Let $C$ be an algebraically closed field, and $F,K$ are fields with $K\subseteq F\subseteq C$. How to show that $F$ is purely inseparable over $K$ if and only if the only $K$-monomorphism $F \to C$ is the inclusion map?

Answer 1

This statement is not true . Consider F be a finite extension of degree $n(>0)$ over $K=\mathbb{Q}$, which is the field of rational numbers. Then any $\mathbb{Q}$ algebra from $K$ to the algebraic closure of $\mathbb{Q}$ is always injective.

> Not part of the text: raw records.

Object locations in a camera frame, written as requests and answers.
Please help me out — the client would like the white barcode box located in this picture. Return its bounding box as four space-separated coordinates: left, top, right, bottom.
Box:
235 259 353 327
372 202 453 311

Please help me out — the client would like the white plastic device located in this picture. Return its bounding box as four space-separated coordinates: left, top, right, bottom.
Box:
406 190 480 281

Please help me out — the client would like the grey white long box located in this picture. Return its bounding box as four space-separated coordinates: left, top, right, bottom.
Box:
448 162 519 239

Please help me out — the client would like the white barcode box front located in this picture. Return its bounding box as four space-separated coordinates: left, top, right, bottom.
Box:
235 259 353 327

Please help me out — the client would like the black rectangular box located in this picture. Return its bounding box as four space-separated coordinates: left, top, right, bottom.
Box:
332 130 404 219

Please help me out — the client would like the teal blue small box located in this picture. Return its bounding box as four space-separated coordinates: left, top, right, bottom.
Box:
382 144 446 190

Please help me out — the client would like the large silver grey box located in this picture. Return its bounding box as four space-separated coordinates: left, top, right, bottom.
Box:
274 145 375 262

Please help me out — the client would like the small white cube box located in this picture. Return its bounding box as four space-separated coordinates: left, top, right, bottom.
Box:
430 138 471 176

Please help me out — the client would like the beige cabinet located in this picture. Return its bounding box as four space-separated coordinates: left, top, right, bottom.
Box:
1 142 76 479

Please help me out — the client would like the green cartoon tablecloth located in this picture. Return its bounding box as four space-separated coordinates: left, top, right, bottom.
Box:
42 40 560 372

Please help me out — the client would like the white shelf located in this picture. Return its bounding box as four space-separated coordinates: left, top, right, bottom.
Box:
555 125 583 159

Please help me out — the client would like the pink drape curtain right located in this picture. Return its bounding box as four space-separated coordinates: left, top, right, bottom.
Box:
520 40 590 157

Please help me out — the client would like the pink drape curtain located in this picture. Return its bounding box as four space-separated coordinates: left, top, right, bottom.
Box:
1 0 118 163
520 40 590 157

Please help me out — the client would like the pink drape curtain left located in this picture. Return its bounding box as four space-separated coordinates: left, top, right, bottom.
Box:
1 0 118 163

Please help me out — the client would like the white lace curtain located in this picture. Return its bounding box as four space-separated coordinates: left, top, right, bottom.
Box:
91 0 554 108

But F is never be a inseperableble extension of $\mathbb{Q}$. Hence the statement is false

If you consider the map $F\hookrightarrow C$ is just a vector space homomorphism, then above example shows that the converse is not true.

Answer 2

Couple of hints.

In one direction, if $\Phi\colon F\to C$ is a homomorphism of $K$-algebras, then for any element $\alpha\in F$ you have $p_\alpha(\Phi(\alpha))=0$, where $p_\alpha$ is the minimal polynomial of $\alpha$ over $F$.

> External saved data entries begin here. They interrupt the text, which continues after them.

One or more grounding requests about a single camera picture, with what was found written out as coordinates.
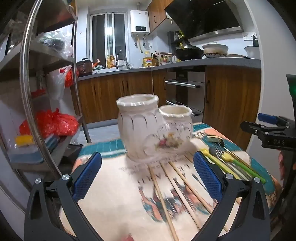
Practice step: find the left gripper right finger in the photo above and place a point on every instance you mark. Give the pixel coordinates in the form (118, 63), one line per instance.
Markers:
(252, 220)

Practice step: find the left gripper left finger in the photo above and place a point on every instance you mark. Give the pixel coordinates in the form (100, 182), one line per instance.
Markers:
(42, 221)

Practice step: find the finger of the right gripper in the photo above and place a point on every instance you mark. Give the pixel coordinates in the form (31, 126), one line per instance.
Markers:
(271, 119)

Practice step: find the yellow tulip green-handled utensil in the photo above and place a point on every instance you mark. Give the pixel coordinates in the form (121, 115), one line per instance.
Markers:
(242, 166)

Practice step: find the silver metal fork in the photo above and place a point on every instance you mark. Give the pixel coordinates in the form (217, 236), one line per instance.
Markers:
(217, 152)

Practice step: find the yellow tulip yellow-handled utensil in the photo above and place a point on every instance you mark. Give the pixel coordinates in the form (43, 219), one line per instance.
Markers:
(215, 160)

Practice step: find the wooden chopstick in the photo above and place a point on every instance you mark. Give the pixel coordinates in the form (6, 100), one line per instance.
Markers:
(167, 215)
(189, 182)
(183, 199)

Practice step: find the gold metal fork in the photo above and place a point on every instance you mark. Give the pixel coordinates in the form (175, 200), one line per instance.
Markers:
(216, 141)

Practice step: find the kitchen window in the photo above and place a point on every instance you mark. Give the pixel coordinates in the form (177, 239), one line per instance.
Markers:
(108, 38)

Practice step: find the person right hand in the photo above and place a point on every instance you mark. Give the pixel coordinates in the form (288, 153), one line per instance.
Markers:
(281, 158)

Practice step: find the wooden base cabinets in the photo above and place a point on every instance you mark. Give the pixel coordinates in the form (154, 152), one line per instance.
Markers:
(231, 96)

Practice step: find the grey countertop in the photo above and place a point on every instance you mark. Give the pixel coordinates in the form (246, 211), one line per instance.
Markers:
(220, 61)

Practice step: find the printed patterned table mat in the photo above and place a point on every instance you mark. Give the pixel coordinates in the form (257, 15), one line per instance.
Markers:
(122, 201)

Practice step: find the white ceramic casserole pot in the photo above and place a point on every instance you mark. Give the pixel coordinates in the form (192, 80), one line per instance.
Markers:
(215, 50)

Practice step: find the built-in steel oven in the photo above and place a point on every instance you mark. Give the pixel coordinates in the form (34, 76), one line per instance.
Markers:
(186, 86)

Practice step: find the red plastic bag lower shelf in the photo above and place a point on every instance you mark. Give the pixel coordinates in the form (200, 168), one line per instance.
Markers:
(57, 123)

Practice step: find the stainless steel shelving rack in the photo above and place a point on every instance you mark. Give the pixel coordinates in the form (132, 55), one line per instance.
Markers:
(25, 154)

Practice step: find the black wok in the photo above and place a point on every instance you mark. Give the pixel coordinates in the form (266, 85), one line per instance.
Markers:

In the other direction, if $p$ is an irreducible polynomial over $K$ with distinct roots $\alpha_1,\alpha_2\in C$, then $K[\alpha_1]\cong K[\alpha_2]$ and the isomorphism extends to an automorphism of $C$.

Answer 3

Repeating again $K=\mathbb{Q}\subset F=\mathbb{Q}[\sqrt{3}]\subset C=\bar{\mathbb{Q}}$ is a seperable extension and any nonzero K algebra homomorphism $F\hookrightarrow C$ is injective.